LHM-Humanoid: Learning a Unified Policy for Long-Horizon Humanoid Whole-Body Loco-Manipulation in Diverse Messy Environments

We introduce LHM-Humanoid, a benchmark and learning framework for long-horizon whole-body humanoid loco-manipulation in diverse, cluttered scenes. In our setting, multiple objects are displaced from their intended locations and may obstruct navigation; a humanoid agent must repeatedly (i) walk to a target, (ii) pick it up with diverse whole-body postures under balance constraints, (iii) carry it while navigating around obstacles, and (iv) place it at a designated goal -- all within a single continuous episode and without any environment reset. This task simultaneously demands cross-scene generalization and unified one-policy control: layouts, obstacle arrangements, object category/mass/shape/color and object start/goal poses vary substantially even within a room category, requiring a single general policy that directly outputs actions rather than invoking pre-trained skill libraries. Our dataset spans four room types (bedroom, living room, kitchen, and warehouse), comprising 350 diverse scenes/tasks with 79 objects (25 movable targets). Since no scene-specific ground-truth motion sequences are provided, we learn goal-conditioned teacher policies via reinforcement learning and distill them into a single end-to-end student policy using DAgger.
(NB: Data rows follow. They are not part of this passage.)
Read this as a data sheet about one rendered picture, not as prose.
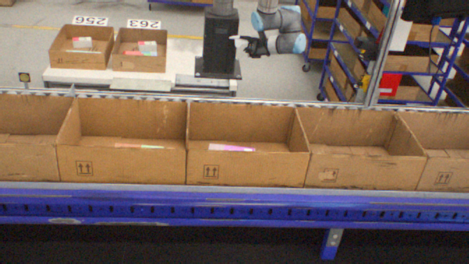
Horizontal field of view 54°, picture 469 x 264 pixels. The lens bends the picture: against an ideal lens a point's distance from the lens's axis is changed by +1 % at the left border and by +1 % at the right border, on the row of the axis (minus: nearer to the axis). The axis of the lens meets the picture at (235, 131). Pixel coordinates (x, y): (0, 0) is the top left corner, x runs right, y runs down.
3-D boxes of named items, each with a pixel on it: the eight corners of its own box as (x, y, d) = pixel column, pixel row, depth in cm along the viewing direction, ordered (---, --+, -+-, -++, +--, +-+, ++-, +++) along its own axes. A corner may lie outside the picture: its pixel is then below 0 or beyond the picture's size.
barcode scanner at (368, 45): (348, 52, 231) (356, 33, 225) (370, 56, 233) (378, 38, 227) (352, 58, 225) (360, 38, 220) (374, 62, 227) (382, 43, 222)
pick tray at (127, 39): (167, 45, 278) (167, 29, 272) (165, 73, 246) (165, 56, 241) (119, 42, 274) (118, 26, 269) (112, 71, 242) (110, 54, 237)
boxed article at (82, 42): (73, 45, 264) (72, 37, 262) (91, 44, 267) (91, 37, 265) (73, 48, 260) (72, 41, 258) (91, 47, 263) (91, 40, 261)
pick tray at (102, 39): (115, 42, 274) (114, 26, 269) (105, 70, 242) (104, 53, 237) (65, 39, 271) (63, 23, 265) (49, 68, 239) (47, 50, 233)
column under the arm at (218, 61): (195, 57, 267) (197, 1, 249) (239, 59, 270) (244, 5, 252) (194, 77, 246) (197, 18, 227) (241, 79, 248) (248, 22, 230)
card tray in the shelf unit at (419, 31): (367, 15, 302) (370, 0, 297) (412, 18, 304) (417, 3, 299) (384, 38, 269) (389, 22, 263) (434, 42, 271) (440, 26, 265)
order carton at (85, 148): (187, 140, 173) (188, 101, 164) (185, 191, 149) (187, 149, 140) (80, 136, 169) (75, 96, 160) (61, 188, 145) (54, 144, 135)
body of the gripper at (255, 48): (243, 52, 222) (265, 51, 216) (246, 36, 224) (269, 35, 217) (250, 59, 228) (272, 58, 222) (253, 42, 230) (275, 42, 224)
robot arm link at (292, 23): (282, 5, 203) (283, 34, 206) (304, 3, 207) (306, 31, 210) (272, 6, 211) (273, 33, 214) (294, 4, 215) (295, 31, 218)
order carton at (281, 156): (287, 143, 178) (294, 106, 168) (302, 194, 153) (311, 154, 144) (186, 140, 173) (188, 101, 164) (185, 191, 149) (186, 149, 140)
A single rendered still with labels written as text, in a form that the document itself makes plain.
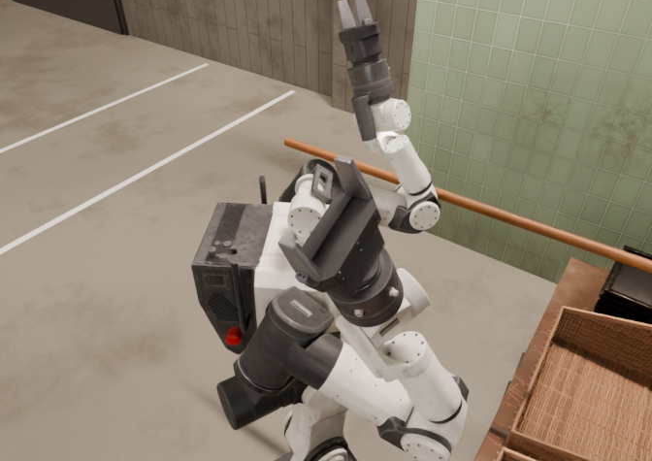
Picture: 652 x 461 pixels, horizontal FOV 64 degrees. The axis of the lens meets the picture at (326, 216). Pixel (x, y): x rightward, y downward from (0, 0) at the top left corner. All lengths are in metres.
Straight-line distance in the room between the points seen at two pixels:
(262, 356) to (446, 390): 0.29
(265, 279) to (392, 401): 0.30
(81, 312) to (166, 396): 0.75
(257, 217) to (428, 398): 0.50
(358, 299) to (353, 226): 0.09
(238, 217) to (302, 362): 0.36
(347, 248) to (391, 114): 0.63
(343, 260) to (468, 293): 2.42
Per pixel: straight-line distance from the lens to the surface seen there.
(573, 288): 2.27
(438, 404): 0.82
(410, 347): 0.77
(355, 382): 0.87
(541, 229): 1.46
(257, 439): 2.36
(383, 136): 1.25
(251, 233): 1.03
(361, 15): 1.13
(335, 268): 0.54
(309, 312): 0.87
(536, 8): 2.56
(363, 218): 0.56
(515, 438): 1.60
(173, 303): 2.91
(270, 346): 0.86
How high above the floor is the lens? 2.05
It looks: 38 degrees down
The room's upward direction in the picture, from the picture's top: straight up
We further distill this unified policy into a vision-language-action (VLA) model driven by egocentric RGB observations and natural language. Experiments in Isaac Gym demonstrate that LHM-Humanoid substantially outperforms end-to-end RL baselines and prior humanoid loco-manipulation methods on both seen and unseen scenes, exhibiting strong long-horizon robustness and cross-scene generalization.

翻译：我们提出了LHM-Humanoid，这是一个用于多样化杂乱场景中长时程全身人形机器人移动操作的基准与学习框架。在我们的设定中，多个物体从其预定位置被移开，并可能阻碍导航；人形智能体必须在一个连续不间断的片段内，无需任何环境重置，反复执行以下操作：(i) 走向目标，(ii) 在平衡约束下以多样化的全身姿态拾取它，(iii) 携带它并绕过障碍物导航，(iv) 将其放置到指定目标位置。该任务同时要求跨场景泛化与统一的单策略控制：即使在同一房间类别内，布局、障碍物排列、物体类别/质量/形状/颜色以及物体的起始/目标位姿也存在显著差异，这需要一个能够直接输出动作而非调用预训练技能库的单一通用策略。我们的数据集涵盖四种房间类型（卧室、客厅、厨房和仓库），包含350个多样化场景/任务，涉及79个物体（其中25个为可移动目标）。由于未提供特定场景的真实运动序列，我们通过强化学习训练目标条件教师策略，并使用DAgger将其蒸馏为单一的端到端学生策略。我们进一步将此统一策略蒸馏为由以自我为中心的RGB观测和自然语言驱动的视觉-语言-动作模型。在Isaac Gym中的实验表明，LHM-Humanoid在已见和未见场景上均显著优于端到端强化学习基线方法和先前的人形机器人移动操作方法，展现出强大的长时程鲁棒性和跨场景泛化能力。